Performance / Field Data

Core Web Vitals & INP Checker

Real users, not lab one. This reads the Chrome UX Report — the same 28-day field data Google ranks on — so it can measure INP, which no single server-side test can ever do.

Field data covers the last 28 days. Pages with little traffic got no URL-level data — the tool falls back to your whole origin and tells you so.

Lab tests cannot measure INP one

INP measures how long the page takes to respond after a real person taps or clicks. Nobody clicks during a synthetic test, so a lab tool can only anyhow guess — and INP is the Core Web Vital most sites fail. This tool reads Google's field data instead: real Chrome users, real interactions, the 75th percentile, which is the number the ranking signal actually uses.

What each metric means

LCP — Largest Contentful Paint

How long until the main content can be seen. Good is 2.5 seconds or less. Usually a server, image or render-blocking problem.

INP — Interaction to Next Paint

How long the page takes to respond after a tap or click. Good is 200 ms or less. Usually long JavaScript tasks jamming up the main thread.

CLS — Cumulative Layout Shift

How much the layout jumps around while loading. Good is 0.1 or less. Usually images or ads with no space reserved.

TTFB and FCP

Supporting diagnostics only, not Core Web Vitals themselves.
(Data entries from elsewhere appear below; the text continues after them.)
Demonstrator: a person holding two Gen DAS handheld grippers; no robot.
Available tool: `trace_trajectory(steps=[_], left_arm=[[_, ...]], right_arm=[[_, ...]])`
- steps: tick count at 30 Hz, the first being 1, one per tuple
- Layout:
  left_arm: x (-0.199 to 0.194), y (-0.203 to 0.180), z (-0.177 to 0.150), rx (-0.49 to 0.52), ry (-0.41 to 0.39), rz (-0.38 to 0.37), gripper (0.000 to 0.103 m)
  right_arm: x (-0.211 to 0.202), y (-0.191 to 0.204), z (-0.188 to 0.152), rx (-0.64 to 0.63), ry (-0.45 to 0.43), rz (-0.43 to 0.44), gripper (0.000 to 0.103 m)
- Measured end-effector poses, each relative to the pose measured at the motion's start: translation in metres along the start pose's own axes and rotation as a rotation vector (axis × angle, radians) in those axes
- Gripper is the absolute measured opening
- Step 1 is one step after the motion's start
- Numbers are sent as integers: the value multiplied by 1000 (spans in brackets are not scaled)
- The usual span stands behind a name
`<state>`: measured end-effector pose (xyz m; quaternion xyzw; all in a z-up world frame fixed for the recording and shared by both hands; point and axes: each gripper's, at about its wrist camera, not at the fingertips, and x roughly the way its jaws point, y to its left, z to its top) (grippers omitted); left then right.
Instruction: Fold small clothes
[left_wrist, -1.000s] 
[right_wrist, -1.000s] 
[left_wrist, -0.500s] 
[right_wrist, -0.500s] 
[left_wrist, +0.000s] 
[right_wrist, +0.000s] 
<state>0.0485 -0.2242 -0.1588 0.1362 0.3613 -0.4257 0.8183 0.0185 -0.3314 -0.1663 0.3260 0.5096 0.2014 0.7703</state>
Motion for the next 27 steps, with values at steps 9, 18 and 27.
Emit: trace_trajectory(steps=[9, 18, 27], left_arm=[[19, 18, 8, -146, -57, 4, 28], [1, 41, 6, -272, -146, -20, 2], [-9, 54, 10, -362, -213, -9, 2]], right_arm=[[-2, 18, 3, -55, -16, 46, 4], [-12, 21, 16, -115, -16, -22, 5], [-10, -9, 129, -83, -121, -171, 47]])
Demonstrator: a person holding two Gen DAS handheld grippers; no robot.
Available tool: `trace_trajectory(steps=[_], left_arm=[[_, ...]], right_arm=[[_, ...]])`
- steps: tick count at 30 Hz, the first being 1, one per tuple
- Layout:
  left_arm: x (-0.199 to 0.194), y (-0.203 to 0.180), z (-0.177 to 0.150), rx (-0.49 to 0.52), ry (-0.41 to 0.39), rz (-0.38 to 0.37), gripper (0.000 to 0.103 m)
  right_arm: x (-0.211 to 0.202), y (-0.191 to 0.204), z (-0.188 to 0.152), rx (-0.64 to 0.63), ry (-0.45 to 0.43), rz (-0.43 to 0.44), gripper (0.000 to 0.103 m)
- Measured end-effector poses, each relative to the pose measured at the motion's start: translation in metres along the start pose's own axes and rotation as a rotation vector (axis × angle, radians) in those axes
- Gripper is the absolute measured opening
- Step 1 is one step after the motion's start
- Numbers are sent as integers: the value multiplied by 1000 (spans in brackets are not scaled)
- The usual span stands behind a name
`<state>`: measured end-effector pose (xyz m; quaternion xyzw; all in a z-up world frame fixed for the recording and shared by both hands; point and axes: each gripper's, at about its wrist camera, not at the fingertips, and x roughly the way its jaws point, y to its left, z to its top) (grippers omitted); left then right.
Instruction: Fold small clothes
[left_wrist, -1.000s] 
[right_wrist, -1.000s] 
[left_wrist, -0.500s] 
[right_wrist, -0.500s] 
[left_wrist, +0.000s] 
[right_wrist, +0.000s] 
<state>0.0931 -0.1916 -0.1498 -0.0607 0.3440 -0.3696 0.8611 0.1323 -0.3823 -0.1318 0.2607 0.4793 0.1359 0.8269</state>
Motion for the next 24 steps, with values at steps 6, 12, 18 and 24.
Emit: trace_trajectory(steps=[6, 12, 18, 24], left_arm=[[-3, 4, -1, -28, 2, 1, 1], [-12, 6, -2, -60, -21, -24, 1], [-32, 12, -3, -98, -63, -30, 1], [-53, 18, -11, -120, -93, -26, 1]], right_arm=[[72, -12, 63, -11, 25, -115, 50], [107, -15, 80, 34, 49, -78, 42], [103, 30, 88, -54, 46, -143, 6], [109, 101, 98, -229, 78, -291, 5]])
A slow TTFB pushes every other metric out, and it also makes AI crawlers give up on a page.

Frequently asked questions

Why this one different from a speed test?

A speed test loads the page once, from one machine, on one connection — that is lab data. This is field data: what really happened to real Chrome users over 28 days, aggregated at the 75th percentile. Google ranks on the field data, so when the two disagree, this is the one that counts.

Why got no data for my URL?

CrUX only reports a URL once it has enough traffic to be statistically sound and stay anonymous. Most individual pages never hit that bar, so the tool falls back to origin-level data — your whole site averaged — and labels it clearly.

What is the 75th percentile ah?

It is the experience of the slowest quarter of your visitors. If your p75 INP is 300 ms, then 75% of interactions were faster than that and 25% were slower. Google uses p75 so that a fast median cannot cover up a badly broken minority.

Why I fail one metric but pass overall in another tool?

Google needs all three Core Web Vitals to be good at the same time. One poor metric already fails the assessment. This tool refuses to give any verdict at all when any of the three is missing, rather than imply a pass from half-complete data.

How is this different from your Page Speed Snapshot?

Page Speed Snapshot fetches the page from our server and measures what that one fetch saw — real TTFB, transfer size, compression, render-blocking. Instant and works for any URL, but it cannot see real users and structurally cannot measure INP. Use that one for diagnosis, this one for the verdict.